Immigration : des centaines de familles toujours séparées

Plus de 500 enfants migrants sont toujours séparés de leurs parents. Photo AFP / Russ R. Scott / CrowdSpark

Alors que Donald Trump a signé en juin dernier un décret mettant fin à la séparation entre enfants et parents migrants, l'administration peine à réunir les familles. 

En théorie, l'administration américaine avait jusqu'au 26 juillet dernier pour réunir les familles de migrants séparés lors de leur entrée sur le territoire américain. Pourtant, un rapport de l’Union américaine pour les libertés civiles (ACLU), publié la semaine dernière, fait état d’une situation toujours alarmante.

En effet, deux mois après que le juge fédéral de la Californie, Dana Sabraw, ait ordonné à l'administration Trump de réunir les 2 500 enfants séparés de leurs familles par la politique de "tolerance zero" du président, près de 565 enfants sont encore détenus par les autorités américaines. Parmis ceux-ci, 24 seraient âgés de moins de 5 ans. Les parents de 366 mineurs auraient quant à eux été expulsés du pays, sans leurs enfants.

À cela s'ajoute un autre problème : près de 180 mineurs ne peuvent pas être rendus à leurs parents. Les autorités américaines considèrent que ces derniers constituent une menace pour l’enfant en raison de leur casier judiciaire ou parce que le lien familial n’a pas été clairement établi.

Toujours selon le rapport, plus d’une centaine de parents ne souhaitent pas être réunis avec leurs enfants. "Peut-être souhaitent-ils qu’ils obtiennent l’asile de leurs propres moyens", s'interrogeait la journaliste américaine Tyche Hendricks au micro de la radio publique NPR, le 18 août dernier.

Un processus compliqué

Le gouvernement a décidé confier la tâche de retrouver les familles des enfants détenus à l’ACLU. "C’est la manière la plus rapide de localiser les parents", a expliqué Scott Stewart du Département de la Justice.

Pourtant, l’ACLU explique connaître des difficultés à joindre les parents expulsés : la plupart des numéros qui leur ont été confiés par l’administration ne fonctionnent pas. Les autorités américaines auraient-elles fait preuve d’incompétence ? Oui si l’on en croit le Département de la Santé et des Services sociaux qui a dû avoir recours aux tests ADN pour réunir des familles.

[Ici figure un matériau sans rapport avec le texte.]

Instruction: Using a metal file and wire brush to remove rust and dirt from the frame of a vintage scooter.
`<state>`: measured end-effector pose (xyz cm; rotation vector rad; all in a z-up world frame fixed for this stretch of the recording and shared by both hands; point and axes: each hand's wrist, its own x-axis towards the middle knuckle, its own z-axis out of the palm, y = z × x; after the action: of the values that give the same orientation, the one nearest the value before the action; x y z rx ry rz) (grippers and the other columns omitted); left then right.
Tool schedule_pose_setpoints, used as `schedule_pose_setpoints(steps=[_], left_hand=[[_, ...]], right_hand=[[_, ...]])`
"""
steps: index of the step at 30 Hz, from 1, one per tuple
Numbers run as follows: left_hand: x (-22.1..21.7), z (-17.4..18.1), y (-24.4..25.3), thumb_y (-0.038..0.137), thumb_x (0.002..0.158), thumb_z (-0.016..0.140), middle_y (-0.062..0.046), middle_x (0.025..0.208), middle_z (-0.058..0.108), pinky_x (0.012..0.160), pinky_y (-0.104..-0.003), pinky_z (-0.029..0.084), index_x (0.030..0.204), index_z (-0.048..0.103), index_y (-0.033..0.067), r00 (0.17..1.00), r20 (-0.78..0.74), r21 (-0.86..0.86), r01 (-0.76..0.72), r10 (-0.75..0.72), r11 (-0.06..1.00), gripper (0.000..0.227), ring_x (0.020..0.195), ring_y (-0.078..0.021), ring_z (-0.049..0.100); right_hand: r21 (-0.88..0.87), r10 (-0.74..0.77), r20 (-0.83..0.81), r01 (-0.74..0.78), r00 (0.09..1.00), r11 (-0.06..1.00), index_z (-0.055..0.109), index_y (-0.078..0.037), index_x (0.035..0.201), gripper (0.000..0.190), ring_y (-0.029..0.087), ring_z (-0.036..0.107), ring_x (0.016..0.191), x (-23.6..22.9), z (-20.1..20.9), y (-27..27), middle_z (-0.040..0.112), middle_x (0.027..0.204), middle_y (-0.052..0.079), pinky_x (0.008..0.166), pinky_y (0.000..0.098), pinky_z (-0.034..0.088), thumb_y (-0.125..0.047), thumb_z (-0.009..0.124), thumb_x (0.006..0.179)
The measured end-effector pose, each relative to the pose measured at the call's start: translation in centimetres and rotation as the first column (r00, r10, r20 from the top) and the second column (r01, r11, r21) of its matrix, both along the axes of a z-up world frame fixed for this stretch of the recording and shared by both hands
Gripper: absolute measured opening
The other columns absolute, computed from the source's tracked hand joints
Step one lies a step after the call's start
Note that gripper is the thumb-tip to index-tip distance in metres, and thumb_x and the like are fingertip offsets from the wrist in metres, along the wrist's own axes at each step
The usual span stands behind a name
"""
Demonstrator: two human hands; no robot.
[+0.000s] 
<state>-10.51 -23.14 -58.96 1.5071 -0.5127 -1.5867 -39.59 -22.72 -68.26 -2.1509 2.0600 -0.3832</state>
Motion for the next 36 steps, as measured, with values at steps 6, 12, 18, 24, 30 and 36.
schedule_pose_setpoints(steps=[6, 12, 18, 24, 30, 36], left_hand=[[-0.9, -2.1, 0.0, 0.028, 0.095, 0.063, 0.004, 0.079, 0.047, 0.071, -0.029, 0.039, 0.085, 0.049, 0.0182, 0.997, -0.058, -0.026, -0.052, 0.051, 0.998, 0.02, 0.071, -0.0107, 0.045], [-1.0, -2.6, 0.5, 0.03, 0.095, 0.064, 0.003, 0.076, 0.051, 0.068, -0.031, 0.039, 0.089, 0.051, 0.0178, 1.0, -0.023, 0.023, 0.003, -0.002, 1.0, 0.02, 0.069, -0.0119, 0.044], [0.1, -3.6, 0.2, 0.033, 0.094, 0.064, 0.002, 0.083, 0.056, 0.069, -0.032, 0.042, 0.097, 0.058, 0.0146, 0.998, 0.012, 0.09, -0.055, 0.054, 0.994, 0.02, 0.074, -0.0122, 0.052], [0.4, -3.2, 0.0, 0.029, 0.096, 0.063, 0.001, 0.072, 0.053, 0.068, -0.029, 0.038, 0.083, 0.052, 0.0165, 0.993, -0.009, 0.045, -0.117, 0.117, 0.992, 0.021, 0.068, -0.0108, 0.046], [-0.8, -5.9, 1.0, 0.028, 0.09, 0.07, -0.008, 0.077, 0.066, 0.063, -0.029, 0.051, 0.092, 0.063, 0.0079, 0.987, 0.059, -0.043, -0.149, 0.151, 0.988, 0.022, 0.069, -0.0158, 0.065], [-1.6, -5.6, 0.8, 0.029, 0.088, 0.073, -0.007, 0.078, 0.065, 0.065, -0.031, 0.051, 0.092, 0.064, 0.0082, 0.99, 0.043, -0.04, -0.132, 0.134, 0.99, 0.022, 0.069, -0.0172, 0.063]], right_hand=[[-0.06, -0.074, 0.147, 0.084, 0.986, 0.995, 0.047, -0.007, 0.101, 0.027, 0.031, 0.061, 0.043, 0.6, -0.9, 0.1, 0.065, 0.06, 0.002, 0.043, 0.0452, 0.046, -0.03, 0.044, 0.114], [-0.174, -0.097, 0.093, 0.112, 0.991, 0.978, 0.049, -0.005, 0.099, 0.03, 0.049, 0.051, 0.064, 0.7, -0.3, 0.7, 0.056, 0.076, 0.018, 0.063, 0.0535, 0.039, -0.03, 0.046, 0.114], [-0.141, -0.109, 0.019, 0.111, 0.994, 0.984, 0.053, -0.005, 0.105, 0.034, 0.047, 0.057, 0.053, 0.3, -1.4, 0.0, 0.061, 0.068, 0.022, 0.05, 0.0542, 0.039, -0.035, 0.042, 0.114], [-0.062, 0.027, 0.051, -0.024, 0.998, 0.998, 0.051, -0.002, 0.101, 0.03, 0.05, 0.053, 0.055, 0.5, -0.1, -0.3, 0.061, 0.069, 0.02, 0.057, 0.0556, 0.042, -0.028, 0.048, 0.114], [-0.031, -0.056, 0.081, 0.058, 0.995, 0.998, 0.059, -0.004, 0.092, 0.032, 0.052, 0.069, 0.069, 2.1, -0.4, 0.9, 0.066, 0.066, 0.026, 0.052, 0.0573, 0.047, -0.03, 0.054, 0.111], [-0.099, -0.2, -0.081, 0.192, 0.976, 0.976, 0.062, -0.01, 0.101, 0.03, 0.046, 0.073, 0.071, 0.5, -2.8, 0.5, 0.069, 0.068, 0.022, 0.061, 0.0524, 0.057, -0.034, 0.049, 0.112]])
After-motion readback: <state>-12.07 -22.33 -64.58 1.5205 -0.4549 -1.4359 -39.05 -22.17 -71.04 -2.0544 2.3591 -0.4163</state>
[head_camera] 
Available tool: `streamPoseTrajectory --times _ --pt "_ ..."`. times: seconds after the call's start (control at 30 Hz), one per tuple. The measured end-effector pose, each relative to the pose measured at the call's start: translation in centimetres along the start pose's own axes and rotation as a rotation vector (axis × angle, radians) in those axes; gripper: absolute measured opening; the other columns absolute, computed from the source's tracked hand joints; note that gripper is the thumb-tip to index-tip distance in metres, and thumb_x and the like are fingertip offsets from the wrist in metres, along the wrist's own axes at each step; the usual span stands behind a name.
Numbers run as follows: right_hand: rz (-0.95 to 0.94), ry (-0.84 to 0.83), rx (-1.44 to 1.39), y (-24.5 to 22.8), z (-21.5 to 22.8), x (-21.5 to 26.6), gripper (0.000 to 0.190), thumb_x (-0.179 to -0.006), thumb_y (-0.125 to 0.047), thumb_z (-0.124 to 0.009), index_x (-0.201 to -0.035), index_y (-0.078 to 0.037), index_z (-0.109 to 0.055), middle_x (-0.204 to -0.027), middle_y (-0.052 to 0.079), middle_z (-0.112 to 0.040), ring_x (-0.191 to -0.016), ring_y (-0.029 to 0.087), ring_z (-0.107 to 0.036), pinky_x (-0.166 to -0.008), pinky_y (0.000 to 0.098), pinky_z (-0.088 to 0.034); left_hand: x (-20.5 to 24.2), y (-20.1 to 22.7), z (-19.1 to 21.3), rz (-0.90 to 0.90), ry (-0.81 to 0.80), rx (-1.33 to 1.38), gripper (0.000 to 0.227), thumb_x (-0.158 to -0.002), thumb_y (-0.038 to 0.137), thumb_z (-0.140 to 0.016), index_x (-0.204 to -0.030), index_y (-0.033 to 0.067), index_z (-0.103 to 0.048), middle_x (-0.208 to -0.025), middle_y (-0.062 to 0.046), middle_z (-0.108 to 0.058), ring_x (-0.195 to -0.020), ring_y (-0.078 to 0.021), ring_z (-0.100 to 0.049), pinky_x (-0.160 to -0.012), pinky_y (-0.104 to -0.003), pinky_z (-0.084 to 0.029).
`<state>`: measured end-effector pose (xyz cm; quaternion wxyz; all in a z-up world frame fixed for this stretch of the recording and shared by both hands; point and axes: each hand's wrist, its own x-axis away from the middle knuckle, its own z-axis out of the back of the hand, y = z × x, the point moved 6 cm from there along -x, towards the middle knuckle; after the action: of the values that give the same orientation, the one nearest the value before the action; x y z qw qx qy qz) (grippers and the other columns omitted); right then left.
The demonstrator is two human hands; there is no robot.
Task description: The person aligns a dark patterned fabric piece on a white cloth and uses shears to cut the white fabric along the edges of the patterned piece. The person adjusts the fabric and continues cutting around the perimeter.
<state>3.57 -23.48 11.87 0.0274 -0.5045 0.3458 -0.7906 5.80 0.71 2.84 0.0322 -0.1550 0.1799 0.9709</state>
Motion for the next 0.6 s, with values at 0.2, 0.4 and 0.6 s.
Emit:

Un problème auquel vient s’ajouter le fait que la plupart des familles expulsées ont fui leur pays touché par la pauvreté et la violence, notamment le Honduras et le Guatemala. Les avocats en immigration leur avaient alors recommandé de se cacher pour éviter toutes représailles. Le juge Dana Sabraw a par ailleurs réagi en déclarant que "pour chaque parent qu'on ne localisera pas, un enfant deviendra orphelin et c’est à 100% la responsabilité de l’administration Trump."

Des enfants traumatisés

Malgré le fait que la majorité des familles séparées se soient retrouvées, plusieurs experts s’inquiètent des abus et des séquelles psychologiques avec lesquels les enfants devront vivre.

Centres de détentions surpeuplés, camps de tentes à la frontière entre les Etats-Unis et le Mexique: le placement des enfants dans des centres de rétention, ainsi que leurs conditions de détention, ont en effet suscité de vives critiques.

"J’ai vu un grand nombre d’enfants massés ensemble dans de grands enclos", racontait Chris Van Hollen, un sénateur démocrate après une visite d’un centre au Texas. "J’ai déjà été dans des prisons fédérales, dans des prisons de comtés, ce lieu est appelé un refuge mais ces enfants sont incarcérés ici" témoignait Jacob Soboroff, un journaliste de MSNBC qui a pu se rendre dans un magasin reconverti en centre d’accueil.

De nombreux cas d’abus physiques et mentaux ont également été répertoriés. Fin juillet, une enfant guatémaltèque âgée de six ans a avoué avoir été plusieurs fois abusée sexuellement par un autre enfant dans un centre de détention en Arizona. Toujours en Arizona, un employé d’un centre d’accueil a reconnu être l’auteur d’agressions physiques et d’abus sexuel sur une enfant de quatorze ans. Enfin un autre employé d’un centre de rétention a récemment été inculpé de onze chefs d’accusation, notamment d’agressions sexuelles, sur huit adolescents entre 2016 et 2018.

"Les deux choses les plus difficiles à vivre pour un enfant, c’est le fait d’être séparé de ses parents ou de subir des agressions physiques ou sexuelles", explique le professeur en psychiatrie Luis Zayas à la chaîne ABC. "Si vous voulez causer des séquelles irréversibles à un enfant, exposez-le à l’un de ces traumatismes."